Baby Naomi has grown a lot. She weighed just 2 pounds, 10 ounces when she was born more than three months premature. "Having her early was a real shock," her mother, Spontaneous Russell, said. "You think you're ready to be a mother, but you're not ready to be a mother who spends everyday in the hospital watching her baby on monitors."

It's also a shock for the baby. Premature infants face many challenges, struggling to live when they are still quite fragile.

But in this high-tech world of medical care, one thing that's making a big difference for these tiny newborns is getting them out of the incubator, skin to skin with Mom or Dad. It's called a "kangaroo hold."

It's similar to what a baby kangaroo experiences in its mothers pouch. "It was nice to be able to touch her and hold her and feel her breath on my skin and have her little fingers grab my finger," Russell said.

The "kangaroo hold," or "kangarooing," goes beyond holding and touching a baby. The skin to skin contact and snug sensation mimic life in the womb, and studies show it carries many health benefits for the preemie. "We see that the baby does better in terms of their oxygen needs, so they need less oxygen. They certainly need, then, fewer interventions from us if they need less oxygen," Allison Brooks, a registered nurse, explained.

Kangarooing helps babies stabilize their pulse and temperature and they may gain weight faster. And the contact helps lower stress for mother and baby alike. "I said, ‘Hi Naomi, hi sweet pea.' And she cracked an eye open and looked at me. It was like ‘Whoa, she really does recognize my voice,'" Russell said.

That time together, that closeness helps parents see past all the tubes and monitors.
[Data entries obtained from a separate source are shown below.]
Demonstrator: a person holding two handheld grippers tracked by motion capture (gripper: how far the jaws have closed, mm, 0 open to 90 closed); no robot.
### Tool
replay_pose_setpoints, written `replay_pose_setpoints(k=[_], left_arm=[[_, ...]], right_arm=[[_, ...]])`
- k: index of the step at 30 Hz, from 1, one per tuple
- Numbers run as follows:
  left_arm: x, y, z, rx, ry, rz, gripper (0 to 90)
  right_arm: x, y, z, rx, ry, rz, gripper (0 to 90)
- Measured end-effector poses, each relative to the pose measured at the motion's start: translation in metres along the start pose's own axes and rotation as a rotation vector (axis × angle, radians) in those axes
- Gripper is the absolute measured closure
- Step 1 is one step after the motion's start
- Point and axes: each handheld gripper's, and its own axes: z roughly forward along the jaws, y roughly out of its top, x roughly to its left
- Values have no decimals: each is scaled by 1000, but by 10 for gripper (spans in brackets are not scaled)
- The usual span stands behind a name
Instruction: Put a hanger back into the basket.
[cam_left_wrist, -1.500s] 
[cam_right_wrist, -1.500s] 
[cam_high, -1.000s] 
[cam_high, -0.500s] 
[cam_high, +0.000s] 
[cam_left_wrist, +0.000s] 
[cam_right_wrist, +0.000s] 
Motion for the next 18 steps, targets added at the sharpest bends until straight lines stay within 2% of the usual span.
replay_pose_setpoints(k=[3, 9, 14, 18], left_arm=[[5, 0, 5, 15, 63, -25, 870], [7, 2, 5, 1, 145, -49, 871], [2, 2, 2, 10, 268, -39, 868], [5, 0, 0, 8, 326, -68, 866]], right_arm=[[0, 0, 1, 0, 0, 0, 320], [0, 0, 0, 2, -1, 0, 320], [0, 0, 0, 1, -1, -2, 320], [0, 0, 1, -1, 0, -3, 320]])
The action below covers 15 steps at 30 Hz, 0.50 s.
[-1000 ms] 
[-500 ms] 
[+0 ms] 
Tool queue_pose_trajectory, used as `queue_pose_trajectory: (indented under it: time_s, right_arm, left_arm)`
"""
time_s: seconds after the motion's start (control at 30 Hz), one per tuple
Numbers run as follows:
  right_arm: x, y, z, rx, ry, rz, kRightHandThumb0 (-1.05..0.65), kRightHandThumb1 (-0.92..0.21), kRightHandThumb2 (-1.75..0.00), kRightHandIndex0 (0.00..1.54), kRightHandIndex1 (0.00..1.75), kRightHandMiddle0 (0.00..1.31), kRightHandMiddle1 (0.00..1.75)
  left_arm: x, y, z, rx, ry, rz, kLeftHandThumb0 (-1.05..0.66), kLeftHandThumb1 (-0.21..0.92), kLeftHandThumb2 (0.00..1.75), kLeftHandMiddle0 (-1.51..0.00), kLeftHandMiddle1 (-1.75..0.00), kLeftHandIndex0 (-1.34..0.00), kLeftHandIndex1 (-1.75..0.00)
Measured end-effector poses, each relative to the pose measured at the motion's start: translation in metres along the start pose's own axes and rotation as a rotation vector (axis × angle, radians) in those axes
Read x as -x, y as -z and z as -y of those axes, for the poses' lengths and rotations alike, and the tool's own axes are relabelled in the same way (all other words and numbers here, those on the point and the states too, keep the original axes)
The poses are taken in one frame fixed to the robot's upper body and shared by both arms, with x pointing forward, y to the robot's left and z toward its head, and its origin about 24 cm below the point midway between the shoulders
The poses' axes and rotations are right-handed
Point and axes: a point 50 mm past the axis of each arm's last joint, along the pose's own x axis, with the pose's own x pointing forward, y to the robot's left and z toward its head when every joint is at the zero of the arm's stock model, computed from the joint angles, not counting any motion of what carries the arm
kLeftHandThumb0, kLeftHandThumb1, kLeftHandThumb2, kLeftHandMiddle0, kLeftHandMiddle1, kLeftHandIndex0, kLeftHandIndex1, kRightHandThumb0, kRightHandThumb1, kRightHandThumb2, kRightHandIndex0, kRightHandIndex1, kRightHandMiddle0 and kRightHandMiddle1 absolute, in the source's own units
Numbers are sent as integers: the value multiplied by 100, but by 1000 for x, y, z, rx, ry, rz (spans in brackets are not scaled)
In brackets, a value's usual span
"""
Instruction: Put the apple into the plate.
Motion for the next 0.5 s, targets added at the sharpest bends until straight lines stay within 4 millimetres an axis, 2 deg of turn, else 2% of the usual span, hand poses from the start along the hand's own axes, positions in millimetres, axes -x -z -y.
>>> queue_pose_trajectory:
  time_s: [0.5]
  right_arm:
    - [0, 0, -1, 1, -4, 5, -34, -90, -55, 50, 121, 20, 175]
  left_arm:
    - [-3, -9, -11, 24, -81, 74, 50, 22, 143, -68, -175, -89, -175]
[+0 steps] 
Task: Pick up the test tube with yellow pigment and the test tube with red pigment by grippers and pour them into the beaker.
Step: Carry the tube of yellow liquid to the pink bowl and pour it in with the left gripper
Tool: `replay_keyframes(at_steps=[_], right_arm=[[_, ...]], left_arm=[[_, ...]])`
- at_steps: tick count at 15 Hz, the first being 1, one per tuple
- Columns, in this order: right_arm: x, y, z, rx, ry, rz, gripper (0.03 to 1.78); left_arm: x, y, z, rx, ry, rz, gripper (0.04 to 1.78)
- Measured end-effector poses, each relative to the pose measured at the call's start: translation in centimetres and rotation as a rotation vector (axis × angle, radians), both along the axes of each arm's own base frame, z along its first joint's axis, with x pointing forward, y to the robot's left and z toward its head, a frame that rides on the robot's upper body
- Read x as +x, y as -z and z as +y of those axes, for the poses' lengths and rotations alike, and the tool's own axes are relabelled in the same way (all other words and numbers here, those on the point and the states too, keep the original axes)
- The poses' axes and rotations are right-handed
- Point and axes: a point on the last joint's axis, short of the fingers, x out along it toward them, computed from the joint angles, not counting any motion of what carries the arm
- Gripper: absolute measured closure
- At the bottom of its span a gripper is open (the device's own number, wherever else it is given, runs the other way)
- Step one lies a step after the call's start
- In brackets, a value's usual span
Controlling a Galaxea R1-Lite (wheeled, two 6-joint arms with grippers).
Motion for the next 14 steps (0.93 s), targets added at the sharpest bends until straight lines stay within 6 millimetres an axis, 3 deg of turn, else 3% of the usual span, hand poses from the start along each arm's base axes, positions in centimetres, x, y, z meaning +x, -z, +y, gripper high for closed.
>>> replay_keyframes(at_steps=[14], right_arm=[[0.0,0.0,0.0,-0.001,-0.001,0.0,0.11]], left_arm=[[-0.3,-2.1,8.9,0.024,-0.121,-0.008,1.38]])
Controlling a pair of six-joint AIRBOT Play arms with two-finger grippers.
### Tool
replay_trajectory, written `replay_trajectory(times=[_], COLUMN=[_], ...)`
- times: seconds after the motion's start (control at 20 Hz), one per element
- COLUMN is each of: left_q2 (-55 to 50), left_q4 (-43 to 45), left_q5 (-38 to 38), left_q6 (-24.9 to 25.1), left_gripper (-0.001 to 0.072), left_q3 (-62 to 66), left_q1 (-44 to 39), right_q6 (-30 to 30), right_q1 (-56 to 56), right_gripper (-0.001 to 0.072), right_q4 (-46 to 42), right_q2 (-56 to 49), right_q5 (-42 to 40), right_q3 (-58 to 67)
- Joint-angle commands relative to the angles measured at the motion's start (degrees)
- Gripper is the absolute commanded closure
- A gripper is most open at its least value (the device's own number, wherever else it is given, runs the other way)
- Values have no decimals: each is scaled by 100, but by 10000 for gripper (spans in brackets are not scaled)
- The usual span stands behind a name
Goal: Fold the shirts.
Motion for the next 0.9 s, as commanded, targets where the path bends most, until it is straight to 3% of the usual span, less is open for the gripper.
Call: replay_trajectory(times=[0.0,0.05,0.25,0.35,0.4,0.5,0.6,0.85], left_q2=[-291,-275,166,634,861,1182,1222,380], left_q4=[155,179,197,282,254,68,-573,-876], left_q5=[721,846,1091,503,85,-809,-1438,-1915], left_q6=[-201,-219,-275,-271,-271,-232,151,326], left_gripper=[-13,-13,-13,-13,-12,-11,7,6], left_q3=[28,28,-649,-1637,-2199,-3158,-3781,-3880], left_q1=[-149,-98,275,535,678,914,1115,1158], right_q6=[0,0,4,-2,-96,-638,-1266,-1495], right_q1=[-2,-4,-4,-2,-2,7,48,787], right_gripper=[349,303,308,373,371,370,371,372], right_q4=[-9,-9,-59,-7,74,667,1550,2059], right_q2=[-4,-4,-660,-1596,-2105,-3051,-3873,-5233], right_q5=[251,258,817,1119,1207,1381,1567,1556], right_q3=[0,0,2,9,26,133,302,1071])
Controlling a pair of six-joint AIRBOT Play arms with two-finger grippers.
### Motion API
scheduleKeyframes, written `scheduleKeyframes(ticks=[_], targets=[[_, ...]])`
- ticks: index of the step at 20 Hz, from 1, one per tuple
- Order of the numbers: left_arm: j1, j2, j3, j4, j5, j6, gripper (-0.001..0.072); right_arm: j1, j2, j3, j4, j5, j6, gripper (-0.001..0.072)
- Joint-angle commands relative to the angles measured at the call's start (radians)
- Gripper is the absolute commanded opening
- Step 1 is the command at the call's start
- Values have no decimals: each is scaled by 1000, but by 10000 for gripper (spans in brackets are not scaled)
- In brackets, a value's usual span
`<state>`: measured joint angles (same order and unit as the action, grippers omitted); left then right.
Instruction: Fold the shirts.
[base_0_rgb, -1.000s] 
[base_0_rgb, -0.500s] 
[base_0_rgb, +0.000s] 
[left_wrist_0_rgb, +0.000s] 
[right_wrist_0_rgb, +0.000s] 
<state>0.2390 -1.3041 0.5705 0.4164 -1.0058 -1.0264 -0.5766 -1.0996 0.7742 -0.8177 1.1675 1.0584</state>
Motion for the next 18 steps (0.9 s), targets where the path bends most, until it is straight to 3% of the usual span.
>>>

It lets mothers be mothers and fathers be fathers. "It's important for the baby's brain development. It's important for the baby's response to the environment and most importantly," Brooks said. "It's very important for the relationship that's developing between the parents and their babies, and that is priceless."

Babies don't have to reach a certain age to start kangarooing; they just have to be able to handle the transfer out of the isolet.

Even an infant on a ventilator can be held this way. There are benefits for older preemies and full-term infants as well.